Regarding follow up, progression was defined as an increase in the number, size, extent, or density of previously noted lesion(s) and/or development of new lesions, while regression would represent decrease in those finding(s). In this study, nearly half of the evaluated studies showed regression, one-third remained unchanged, and few cases showed progression.

On reviewing previously published studies, the percentage of cases with progressive CT findings ranged from 32 to 94.75%. This wide range may be explained by the variability in study duration, number of cases, and time interval between initial and follow up CT studies [13, 14, 16, 17, 19, 20, 27].

Twenty of our cases had persistent normal CT on follow up. In Xu et al.’s study [12], 75% of cases had normal initial and follow up scans. Also, 13% of patients evaluated by Zhang et al. [13] and 1.8% of those assessed by Guan et al. [16] remained negative on follow up. Consequently, we suggest that patients may not develop CT manifestations of pneumonia along the course of COVID-19 infection.

One of the major strengths of this study is its timing; as it was conducted early along the course of this not yet fully understood pandemic. Thereby, the whole radiological spectrum of COVID-19 was captured making this one of the most sensitive radiological studies of COVID-19 cases in Egypt.
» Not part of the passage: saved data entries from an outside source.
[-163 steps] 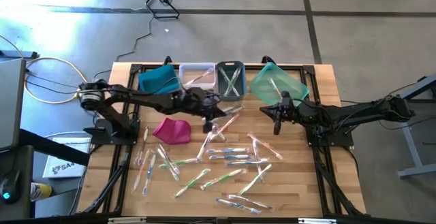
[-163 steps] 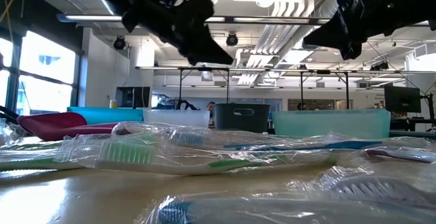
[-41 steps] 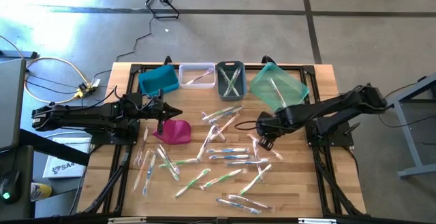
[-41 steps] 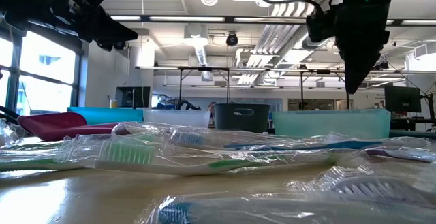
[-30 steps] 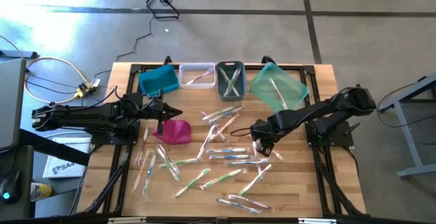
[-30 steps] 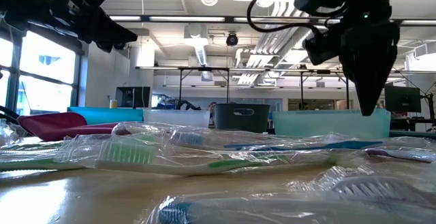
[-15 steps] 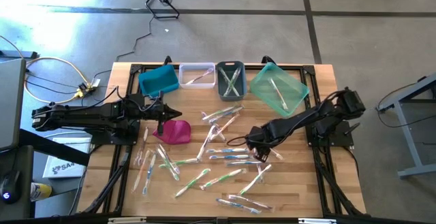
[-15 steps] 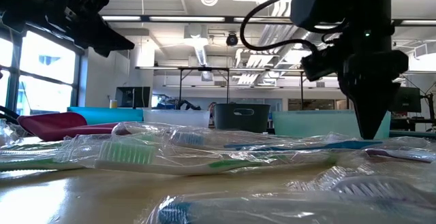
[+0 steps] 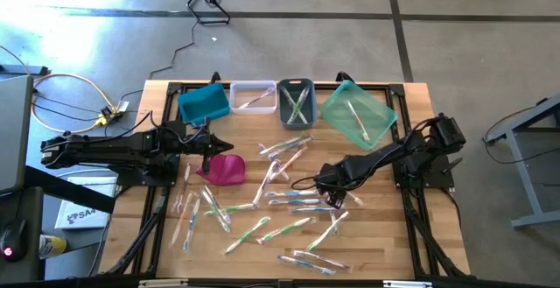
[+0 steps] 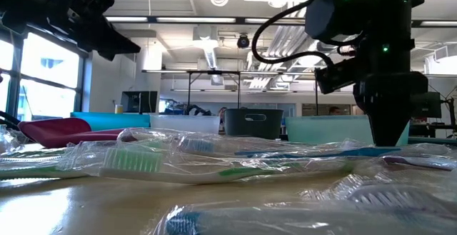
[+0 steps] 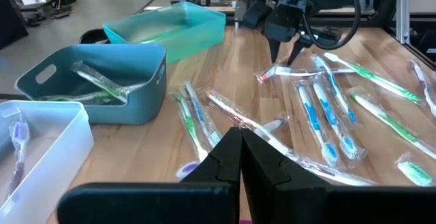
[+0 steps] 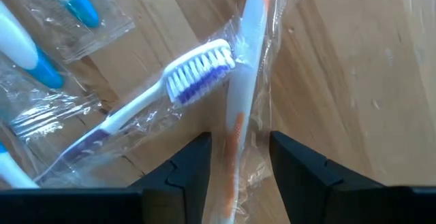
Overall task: Pick & Place Toothbrushes
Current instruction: Put the orange toothbrush into the light blue bin
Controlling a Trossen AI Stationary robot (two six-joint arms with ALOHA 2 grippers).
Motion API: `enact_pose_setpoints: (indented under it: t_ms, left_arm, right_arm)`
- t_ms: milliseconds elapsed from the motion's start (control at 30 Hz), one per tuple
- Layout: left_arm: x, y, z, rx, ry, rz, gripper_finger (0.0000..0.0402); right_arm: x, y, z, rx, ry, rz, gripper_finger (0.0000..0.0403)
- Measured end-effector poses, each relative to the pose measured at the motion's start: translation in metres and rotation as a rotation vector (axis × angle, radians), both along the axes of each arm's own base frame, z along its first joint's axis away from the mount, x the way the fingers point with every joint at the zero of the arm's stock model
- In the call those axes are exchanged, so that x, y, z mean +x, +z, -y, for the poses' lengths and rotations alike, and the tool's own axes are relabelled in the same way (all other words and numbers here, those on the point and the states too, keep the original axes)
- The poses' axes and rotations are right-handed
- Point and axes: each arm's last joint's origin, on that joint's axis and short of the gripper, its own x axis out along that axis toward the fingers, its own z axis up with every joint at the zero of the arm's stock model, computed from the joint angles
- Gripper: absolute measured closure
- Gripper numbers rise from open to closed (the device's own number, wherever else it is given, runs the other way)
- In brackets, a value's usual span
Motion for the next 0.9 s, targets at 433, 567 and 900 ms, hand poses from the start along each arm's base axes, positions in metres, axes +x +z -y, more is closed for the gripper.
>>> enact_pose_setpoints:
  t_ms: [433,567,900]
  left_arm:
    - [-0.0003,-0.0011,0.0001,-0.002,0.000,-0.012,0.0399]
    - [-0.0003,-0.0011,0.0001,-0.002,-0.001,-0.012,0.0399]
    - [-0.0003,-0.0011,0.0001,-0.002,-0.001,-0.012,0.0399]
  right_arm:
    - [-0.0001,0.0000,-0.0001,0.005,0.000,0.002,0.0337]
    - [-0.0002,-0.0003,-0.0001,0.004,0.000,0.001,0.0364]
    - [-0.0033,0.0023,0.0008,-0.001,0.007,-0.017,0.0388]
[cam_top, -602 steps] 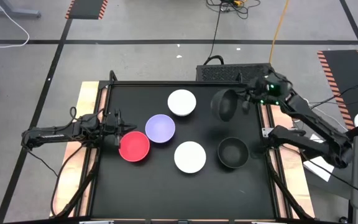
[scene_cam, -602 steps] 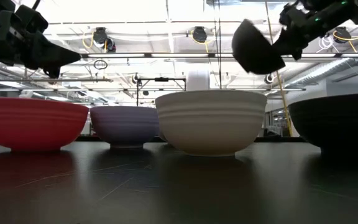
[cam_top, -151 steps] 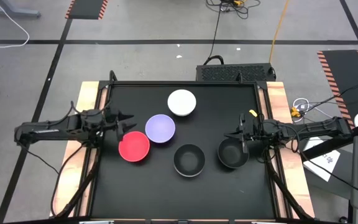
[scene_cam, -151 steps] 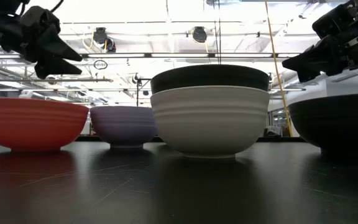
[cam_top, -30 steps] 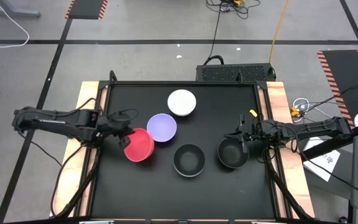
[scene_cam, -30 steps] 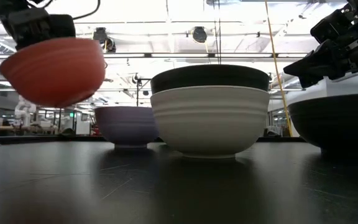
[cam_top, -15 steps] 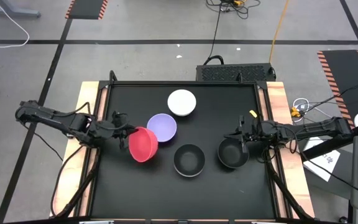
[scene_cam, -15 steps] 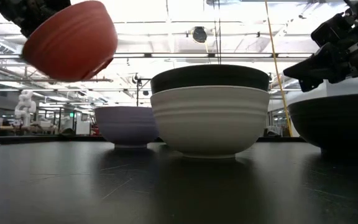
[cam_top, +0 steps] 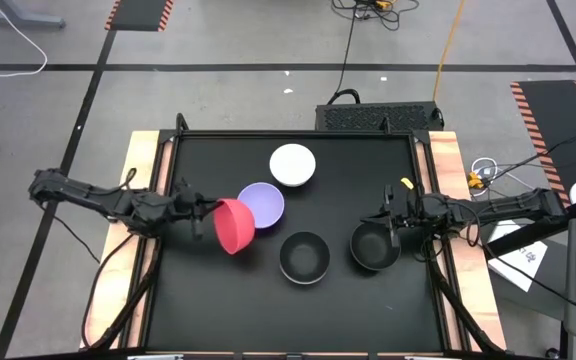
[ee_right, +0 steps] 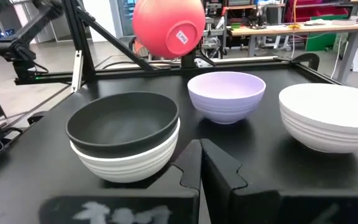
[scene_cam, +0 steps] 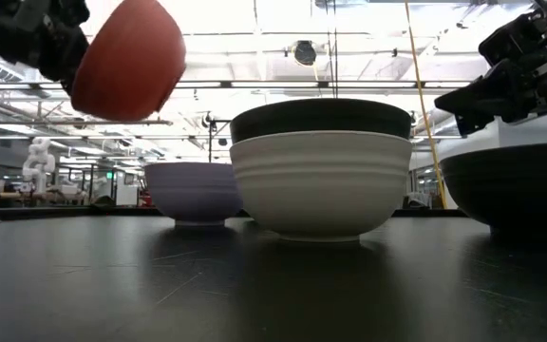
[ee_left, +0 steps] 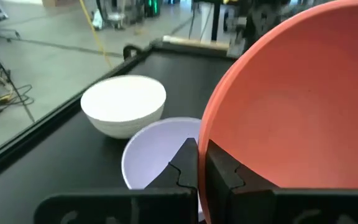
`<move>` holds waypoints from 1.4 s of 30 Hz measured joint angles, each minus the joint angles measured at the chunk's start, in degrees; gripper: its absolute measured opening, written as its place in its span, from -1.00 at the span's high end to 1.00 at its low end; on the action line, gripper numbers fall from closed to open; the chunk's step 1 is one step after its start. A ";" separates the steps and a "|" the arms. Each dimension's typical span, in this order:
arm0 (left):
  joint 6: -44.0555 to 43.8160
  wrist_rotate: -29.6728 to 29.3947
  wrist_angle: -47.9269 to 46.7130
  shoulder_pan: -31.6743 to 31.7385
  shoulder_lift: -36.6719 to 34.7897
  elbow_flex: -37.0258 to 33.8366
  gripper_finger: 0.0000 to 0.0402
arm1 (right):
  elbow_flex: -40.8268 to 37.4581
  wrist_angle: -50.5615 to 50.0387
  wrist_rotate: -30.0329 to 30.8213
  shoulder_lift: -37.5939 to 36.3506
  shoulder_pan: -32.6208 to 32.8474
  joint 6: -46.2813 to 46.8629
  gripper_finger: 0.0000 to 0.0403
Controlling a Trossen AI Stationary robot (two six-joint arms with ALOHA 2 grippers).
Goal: Nest bowls inside each other
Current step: Stack the orange bowl on the top black bowl
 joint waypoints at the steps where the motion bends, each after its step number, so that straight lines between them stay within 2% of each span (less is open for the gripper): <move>1: 0.09 0.52 0.44 0.32 -1.79 -0.92 0.97 | 0.00 -0.02 0.00 -0.02 0.00 0.00 1.00; 6: 1.94 2.66 0.68 0.86 -7.94 -3.26 0.97 | -0.01 -0.01 0.00 -0.04 0.00 -0.13 1.00; 12: 5.96 6.94 10.35 1.08 -9.72 -5.66 0.98 | -0.01 -0.03 0.00 -0.04 0.00 -0.31 1.00; 16: 7.31 14.24 20.40 2.08 -6.34 -7.29 0.98 | 0.00 -0.02 0.00 -0.04 0.00 -0.38 1.00; 24: 7.69 22.39 34.65 5.92 7.80 -6.66 0.98 | 0.00 0.02 0.00 -0.04 0.00 -0.11 1.00; 29: 7.14 26.36 34.20 9.80 16.45 -0.85 0.98 | 0.00 0.01 0.00 -0.04 0.00 0.03 1.00; 42: 5.98 42.13 11.85 20.18 39.00 26.44 0.98 | -0.01 -0.04 0.00 -0.02 0.00 0.07 1.00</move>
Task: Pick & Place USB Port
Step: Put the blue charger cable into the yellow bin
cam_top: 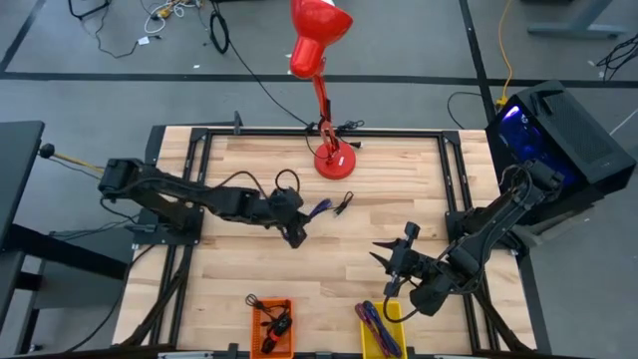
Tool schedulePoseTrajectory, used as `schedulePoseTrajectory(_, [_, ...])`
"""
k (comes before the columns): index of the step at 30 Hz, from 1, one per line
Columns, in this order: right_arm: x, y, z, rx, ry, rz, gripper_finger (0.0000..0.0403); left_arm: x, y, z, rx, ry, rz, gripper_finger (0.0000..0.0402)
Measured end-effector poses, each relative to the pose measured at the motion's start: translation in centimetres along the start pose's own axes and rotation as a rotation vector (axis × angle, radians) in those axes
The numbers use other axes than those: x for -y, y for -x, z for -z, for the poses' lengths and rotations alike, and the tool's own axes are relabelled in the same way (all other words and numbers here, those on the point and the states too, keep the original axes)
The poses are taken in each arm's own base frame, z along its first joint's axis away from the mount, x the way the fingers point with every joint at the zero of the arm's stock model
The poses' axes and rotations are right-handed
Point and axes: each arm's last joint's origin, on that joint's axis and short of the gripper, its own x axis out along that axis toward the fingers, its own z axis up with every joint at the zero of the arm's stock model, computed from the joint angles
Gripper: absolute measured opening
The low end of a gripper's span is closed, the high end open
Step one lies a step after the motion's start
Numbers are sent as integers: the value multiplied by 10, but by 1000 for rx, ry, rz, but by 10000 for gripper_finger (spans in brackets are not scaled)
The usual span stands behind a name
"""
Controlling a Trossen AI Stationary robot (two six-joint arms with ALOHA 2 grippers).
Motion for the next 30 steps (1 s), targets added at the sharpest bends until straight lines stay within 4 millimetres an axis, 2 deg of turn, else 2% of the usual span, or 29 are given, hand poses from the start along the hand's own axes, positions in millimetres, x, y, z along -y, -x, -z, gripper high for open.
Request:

However, our study had some limitations including the unavailability of laboratory data and limited number of follow up studies. Furthermore, this is a hospital not a population-based study; therefore, sensitivity and specificity could not be calculated; yet, we could deduct the percentage of different CT imaging categories. It is thus recommended to perform future studies to confirm the generalizability of this study and similar ones.


In conclusion, although COVID-19 cannot be entirely excluded by chest CT, it can be efficiently distinguished in more than two-thirds of cases; making CT a universally available, non-invasive, and rapid diagnostic tool for COVID-19.